CUPE calls on the federal government to:

Negotiate with the provinces and territories a new 10-year Health Accord with stable and adequate funding, including at minimum the 6 per cent escalator.

Provinces and territories need stable and adequate funding from the federal government to protect public health care. Canadians want national standards and equal access to health care no matter their income or region. To get us there, the federal government must sit down with the provinces and territories and negotiate a new 10-year agreement with at least 6 per cent annual increases in the Canada Health Transfer.

The funding

The federal government covers only one fifth of provincial health spending, where it used to cover half – and it wants to scale back further. The 2004–2014 Health Accord provided stable funding after deep cuts in the 1990s. It has brought the federal government’s cash share of provincial health spending up to 20 per cent1 from a low of 10 per cent in 19982 and part way to its original 50 per cent share. The current federal government wants to reverse this progress. 

The federal government plans to cut $36 billion in health care funding to the provinces* – without consulting them. Instead of increasing at 6 per cent a year, the health transfer will be tied to economic growth, with a 3 per cent floor. No discussion, no agreement, no national vision. 

The federal government is also changing how it divides the health transfer between provinces, leaving most of them worse off. Starting in 2014, the transfer will be cash only and based on population, instead of a mix of cash and tax points adjusted for each province’s wealth. Backtracking on an earlier promise, the federal government will not fully protect provinces that lose funding.

Together, these changes to the Canada Health Transfer mean $36 billion (8.3 per cent) less in federal funding for health care over 10 years. Over time, the federal government’s share of health care spending will shrink to a small fraction of its original 50 per cent contribution – down to 18.6 per cent by 2024 alone.3

$36 billion less means:

  • The federal government will have a harder time upholding the Canada Health Act and national standards, with less financial clout. 
  • Provinces will cut services and privatize, as they did when federal health transfers shrank in the 1990s, bringing: higher costs for families and more unpaid work for women; longer waits and two-tier care; more hospital overcrowding and avoidable deaths from medical errors and health care associated infections; and worse quality and higher costs for services delivered by the private sector.
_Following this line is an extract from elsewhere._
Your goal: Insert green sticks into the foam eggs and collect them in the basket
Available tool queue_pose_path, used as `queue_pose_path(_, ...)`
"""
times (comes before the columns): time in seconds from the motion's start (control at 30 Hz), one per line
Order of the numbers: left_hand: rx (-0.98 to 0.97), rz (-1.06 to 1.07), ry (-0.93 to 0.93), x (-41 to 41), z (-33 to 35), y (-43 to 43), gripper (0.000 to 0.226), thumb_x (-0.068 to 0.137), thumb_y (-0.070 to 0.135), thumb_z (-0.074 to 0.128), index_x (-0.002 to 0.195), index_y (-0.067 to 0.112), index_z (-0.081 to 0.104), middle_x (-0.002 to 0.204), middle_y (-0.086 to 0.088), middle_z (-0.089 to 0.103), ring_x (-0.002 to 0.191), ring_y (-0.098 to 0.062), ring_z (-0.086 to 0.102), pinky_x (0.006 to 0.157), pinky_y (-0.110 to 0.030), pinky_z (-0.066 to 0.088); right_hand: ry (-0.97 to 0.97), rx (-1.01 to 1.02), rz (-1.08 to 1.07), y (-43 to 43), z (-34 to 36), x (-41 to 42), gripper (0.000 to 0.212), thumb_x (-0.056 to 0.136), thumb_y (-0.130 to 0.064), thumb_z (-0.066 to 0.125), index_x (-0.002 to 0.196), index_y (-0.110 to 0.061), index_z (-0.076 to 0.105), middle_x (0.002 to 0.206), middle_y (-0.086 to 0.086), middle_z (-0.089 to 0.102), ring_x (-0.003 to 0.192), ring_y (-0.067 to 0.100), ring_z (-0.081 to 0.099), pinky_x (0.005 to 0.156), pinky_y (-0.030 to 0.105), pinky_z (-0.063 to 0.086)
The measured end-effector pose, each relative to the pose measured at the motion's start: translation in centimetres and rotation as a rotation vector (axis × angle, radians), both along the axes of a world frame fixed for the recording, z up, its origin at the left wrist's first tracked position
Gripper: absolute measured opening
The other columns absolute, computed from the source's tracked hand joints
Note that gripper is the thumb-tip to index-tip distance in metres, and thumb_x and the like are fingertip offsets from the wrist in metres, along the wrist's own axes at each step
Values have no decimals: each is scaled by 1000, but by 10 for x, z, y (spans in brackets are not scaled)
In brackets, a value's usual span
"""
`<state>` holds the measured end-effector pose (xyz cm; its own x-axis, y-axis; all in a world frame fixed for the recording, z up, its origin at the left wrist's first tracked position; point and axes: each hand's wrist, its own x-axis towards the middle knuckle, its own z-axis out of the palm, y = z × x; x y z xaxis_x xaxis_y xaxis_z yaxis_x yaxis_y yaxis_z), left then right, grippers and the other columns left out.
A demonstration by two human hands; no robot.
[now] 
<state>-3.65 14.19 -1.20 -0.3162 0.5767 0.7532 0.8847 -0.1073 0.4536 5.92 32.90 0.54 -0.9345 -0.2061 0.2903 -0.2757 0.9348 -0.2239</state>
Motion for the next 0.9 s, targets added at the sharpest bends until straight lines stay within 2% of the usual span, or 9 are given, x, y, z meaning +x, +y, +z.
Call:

The federal government has choices. The Parliamentary Budget Officer has shown that, instead of downloading financial problems onto other levels of government, Ottawa can increase program spending and transfers by $25 billion in 2012 alone – and more over time – while maintaining fiscal sustainability.4 Fair tax measures at the federal level would garner the public treasury an additional $29 billion per year.5

The process

The prime minister should sit down with premiers and work out a long-range vision and concrete plan. Health care is complex and important; previous health accords involved many first ministers meetings. Most premiers want those discussions. Canadians deserve them.

Medicare is a national program, and Canadians expect a national plan. Allowing for an asymmetrical agreement with Quebec, the Health Accord must otherwise be one agreement applying the same terms and conditions across Canada. 

Instead, the federal government is meeting with provinces separately, disadvantaging those with fewer resources and greater needs. Stephen Harper has not hosted a first ministers meeting on health since elected in 2006, and there is no meeting in sight even as the Health Accord nears an end. 

The solution

Canadians want the federal government to protect Medicare with sufficient long term funding and a vision for the country. A renewed 10-year accord with at minimum 6 per cent annual increases in the Canada Health Transfer will bring the federal government closer to its original 50 cents on the dollar commitment and a leadership role on national standards. And a joint agreement, not 13 separate plans, is essential.